App Engine is a fully managed serverless compute service from Google Cloud Platform that makes managing a backend of microservices a lot simpler. It’s built around high scalability without having to manage your own servers.
What Is App Engine?
App Engine is in essence a set of microservices. Traditional applications are usually monolithic, meaning that you run one big runtime service on a server that handles everything. However, what usually happens in the real world is different parts of that application experience differing amounts of traffic, use, and overall load. You end up with bottlenecks, where you’d like to be able to pull out one part of your backend and run more instances of it to keep up with demand.
The design principle of microservices solve this problem. In a microservice-based backend, each service handles only what is required of it. This allows you to deploy multiple copies of the services that you need more of. It also allows you to easily deploy updates to only the services that need updating.
It’s commonplace to use serverless compute services like AWS Lambda Functions or GCP Cloud Functions to easily deploy individual functions as services. App Engine is very similar but is much more powerful as it’s built specifically for microservices backends.
Much like Cloud Functions, you don’t need to manage any underlying servers. You simply upload your code, select a runtime, and let it run. If you’re using the flexible environment, you can deploy your application as Docker containers, allowing much more flexibility.
However, unlike Cloud Functions, you do still need to run “Instances” of each service. You’re charges are based on this, and not based on individual function invocations, as there’s nothing like cold start available. (You can downscale to 0 instances on the standard environment, but cold starts will be slow.)
App Engine currently supports the following runtime environments, though if you’re using the flexible environment, you can run custom runtimes in Docker containers.

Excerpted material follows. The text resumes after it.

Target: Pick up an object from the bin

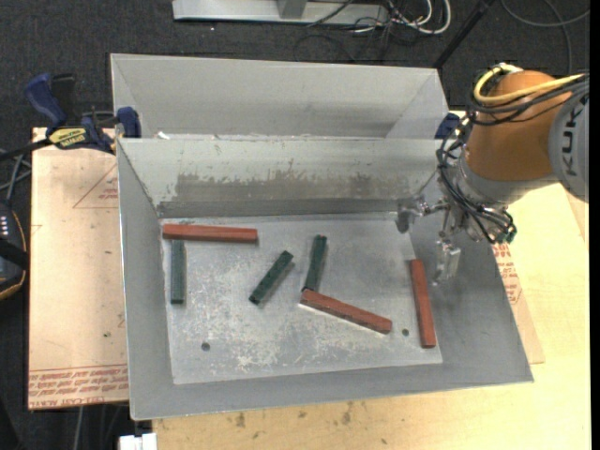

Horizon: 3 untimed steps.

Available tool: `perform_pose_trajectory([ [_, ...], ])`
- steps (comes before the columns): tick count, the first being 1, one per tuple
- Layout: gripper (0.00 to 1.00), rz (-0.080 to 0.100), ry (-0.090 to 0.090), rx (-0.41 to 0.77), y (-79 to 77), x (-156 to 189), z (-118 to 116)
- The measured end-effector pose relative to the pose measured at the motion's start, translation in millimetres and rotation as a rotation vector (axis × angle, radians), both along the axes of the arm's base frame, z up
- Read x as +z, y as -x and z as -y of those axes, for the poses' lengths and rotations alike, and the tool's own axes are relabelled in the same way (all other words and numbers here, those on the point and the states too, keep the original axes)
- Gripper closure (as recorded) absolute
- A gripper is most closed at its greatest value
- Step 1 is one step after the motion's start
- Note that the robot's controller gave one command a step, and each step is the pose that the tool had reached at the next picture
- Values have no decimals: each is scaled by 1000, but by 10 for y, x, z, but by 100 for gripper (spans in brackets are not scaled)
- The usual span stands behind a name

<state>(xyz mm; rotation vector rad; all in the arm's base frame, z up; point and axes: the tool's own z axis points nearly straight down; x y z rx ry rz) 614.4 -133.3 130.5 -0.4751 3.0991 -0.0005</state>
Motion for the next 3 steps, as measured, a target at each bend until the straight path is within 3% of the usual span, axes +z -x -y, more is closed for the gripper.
perform_pose_trajectory([
  [1, 0, -6, -1, 50, 326, -69, 92],
  [2, 0, -3, 1, 279, 341, -17, 124],
  [3, 0, -1, -8, 387, 376, -472, 99],
])
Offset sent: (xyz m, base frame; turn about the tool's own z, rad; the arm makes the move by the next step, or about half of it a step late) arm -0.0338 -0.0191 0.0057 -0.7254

Python 2. 7, Python 3. 7 Java 8, Java 11 Node. js 8, Node. js 10 PHP 5. 5, PHP 7. 2, PHP 7. 3, and PHP 7. 4 (beta) Ruby 2. 5 (beta) Go 1. 11, Go 1. 12, Go 1. 13, and Go 1. 14 (beta)

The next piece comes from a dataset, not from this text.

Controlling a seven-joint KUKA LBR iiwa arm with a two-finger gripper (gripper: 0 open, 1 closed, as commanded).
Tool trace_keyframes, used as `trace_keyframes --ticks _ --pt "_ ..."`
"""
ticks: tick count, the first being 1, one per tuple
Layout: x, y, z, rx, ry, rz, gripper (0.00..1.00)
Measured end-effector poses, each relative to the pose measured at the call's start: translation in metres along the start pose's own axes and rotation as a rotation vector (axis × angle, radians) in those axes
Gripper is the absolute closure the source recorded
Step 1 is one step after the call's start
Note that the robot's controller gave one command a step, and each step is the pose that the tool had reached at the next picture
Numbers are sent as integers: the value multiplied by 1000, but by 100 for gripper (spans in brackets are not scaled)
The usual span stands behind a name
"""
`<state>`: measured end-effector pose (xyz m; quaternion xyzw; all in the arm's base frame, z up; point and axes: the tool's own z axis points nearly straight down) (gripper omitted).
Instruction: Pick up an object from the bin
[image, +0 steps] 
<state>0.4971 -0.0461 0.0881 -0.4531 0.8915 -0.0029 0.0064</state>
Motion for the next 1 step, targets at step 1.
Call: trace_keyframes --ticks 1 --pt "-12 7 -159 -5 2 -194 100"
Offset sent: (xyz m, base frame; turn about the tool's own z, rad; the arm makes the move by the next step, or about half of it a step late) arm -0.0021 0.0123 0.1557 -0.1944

For data storage and persistence, there’s a built-in datastore, but it’s being phased out in favor of Firestore, a NoSQL Document database offered as part of the Firebase platform. It has a Datastore mode specifically for compatibility with App Engine’s built in datastore. There’s also a memcache as a service, custom task queues, and cron jobs available from the App Engine console.
If you’d like to get started, Google provides plenty of built in tutorials from the App Engine console.
Standard versus Flexible Environments
App Engine has two different environments you can choose from, both with their pros and cons.
The first, and default environment, is the standard one. This mode operates like compute engine, with predefined instance classes and VM configurations where you will be billed hourly based on usage. Of course, you don’t have to manage these yourself—App Engine will handle it, and the environment is sandboxed. This environment has the advantage of quick deployments, and the possibility of zero downscaling, though cold starts can still be slow.
However, with standard you don’t get SSH access, nor do you you get background processes like cron (though Google does provide this as a managed service). There’s a startup and shutdown cost of 15 minutes of instance time, so you’ll want to avoid overly aggressive auto scaling.
The flexible environment uses Docker containers to run everything. Though, if you’re using one of the supported runtimes, you might not need to manage the container yourself. You get SSH access, much more flexibility (it’s in the name), and support for background processes. However, deployments and startup take a few minutes, and you don’t get access to some built-in App Engine services like memcached.